Lazy Value

If you have some expensive computations you'd like to defer and cache subsequently, you can turn them into lazy values:

ReScriptJS Output
@module("node:fs")
external readdirSync: string => array<string> = "readdirSync"

// Read the directory, only once
let expensiveFilesRead = Lazy.make(() => {
  Console.log("Reading dir")
  readdirSync("./pages")
})

Note: a lazy value is not a shared data type. Don't rely on its runtime representation in your JavaScript code.

Execute The Lazy Computation

To actually run the lazy value's computation, use Lazy.get from the standard library Lazy module:

ReScriptJS Output
// First call. The computation happens
Console.log(Lazy.get(expensiveFilesRead)) // logs "Reading dir" and the directory content

// Second call. Will just return the already calculated result
Console.log(Lazy.get(expensiveFilesRead)) // logs the directory content

The first time Lazy.get is called, the expensive computation happens and the result is cached. The second time, the cached value is directly used.
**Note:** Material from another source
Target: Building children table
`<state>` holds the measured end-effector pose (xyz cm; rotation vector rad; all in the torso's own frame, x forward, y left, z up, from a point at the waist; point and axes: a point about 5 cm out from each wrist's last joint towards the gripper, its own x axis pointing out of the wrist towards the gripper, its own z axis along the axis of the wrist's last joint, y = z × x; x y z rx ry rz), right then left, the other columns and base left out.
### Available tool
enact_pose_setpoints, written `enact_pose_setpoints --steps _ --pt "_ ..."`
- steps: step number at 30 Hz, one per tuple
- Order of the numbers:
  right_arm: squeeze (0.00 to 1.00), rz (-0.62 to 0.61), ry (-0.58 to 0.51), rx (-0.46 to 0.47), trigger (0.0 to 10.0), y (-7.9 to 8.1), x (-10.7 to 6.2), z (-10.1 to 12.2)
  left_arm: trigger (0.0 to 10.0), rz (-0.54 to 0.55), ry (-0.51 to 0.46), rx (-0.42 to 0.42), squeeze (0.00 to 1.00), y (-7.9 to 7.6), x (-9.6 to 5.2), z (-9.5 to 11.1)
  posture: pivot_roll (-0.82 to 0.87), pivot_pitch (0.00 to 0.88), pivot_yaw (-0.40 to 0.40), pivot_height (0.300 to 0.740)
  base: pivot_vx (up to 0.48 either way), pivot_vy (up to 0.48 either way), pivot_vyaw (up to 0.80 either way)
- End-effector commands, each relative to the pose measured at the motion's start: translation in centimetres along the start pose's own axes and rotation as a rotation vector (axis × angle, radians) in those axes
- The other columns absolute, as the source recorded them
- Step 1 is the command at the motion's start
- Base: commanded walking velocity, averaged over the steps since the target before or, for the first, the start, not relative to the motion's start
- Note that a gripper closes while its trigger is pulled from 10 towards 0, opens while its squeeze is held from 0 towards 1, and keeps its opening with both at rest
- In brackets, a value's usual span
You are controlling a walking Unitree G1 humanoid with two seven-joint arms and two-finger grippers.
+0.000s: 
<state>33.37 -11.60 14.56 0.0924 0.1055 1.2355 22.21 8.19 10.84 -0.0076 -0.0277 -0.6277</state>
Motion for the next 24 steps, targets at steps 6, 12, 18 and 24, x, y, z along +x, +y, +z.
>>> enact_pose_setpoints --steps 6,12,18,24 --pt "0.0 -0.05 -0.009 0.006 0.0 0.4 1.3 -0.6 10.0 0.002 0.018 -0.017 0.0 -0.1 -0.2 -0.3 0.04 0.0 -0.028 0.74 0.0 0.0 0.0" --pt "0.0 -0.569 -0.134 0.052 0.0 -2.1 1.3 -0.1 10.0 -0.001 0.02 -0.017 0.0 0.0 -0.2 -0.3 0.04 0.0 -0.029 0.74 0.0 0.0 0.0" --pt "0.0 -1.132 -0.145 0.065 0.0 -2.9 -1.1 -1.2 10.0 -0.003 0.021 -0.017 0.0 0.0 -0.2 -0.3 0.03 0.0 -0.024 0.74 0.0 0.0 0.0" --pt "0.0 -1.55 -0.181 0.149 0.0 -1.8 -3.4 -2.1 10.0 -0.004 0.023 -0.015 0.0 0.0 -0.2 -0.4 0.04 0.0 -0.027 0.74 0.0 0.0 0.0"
You can't re-trigger the computation after the first get call. Make sure you only use a lazy value with computations whose results don't change (e.g. an expensive server request whose response is always the same).

Exception Handling

For completeness' sake, our files read example might throw an exception because of readdirSync. Here's how you'd handle it:

ReScriptJS Output
let result = try {
  Lazy.get(expensiveFilesRead)
} catch {
| Not_found => [] // empty array of files
}

Though you should probably handle the exception inside the lazy computation itself.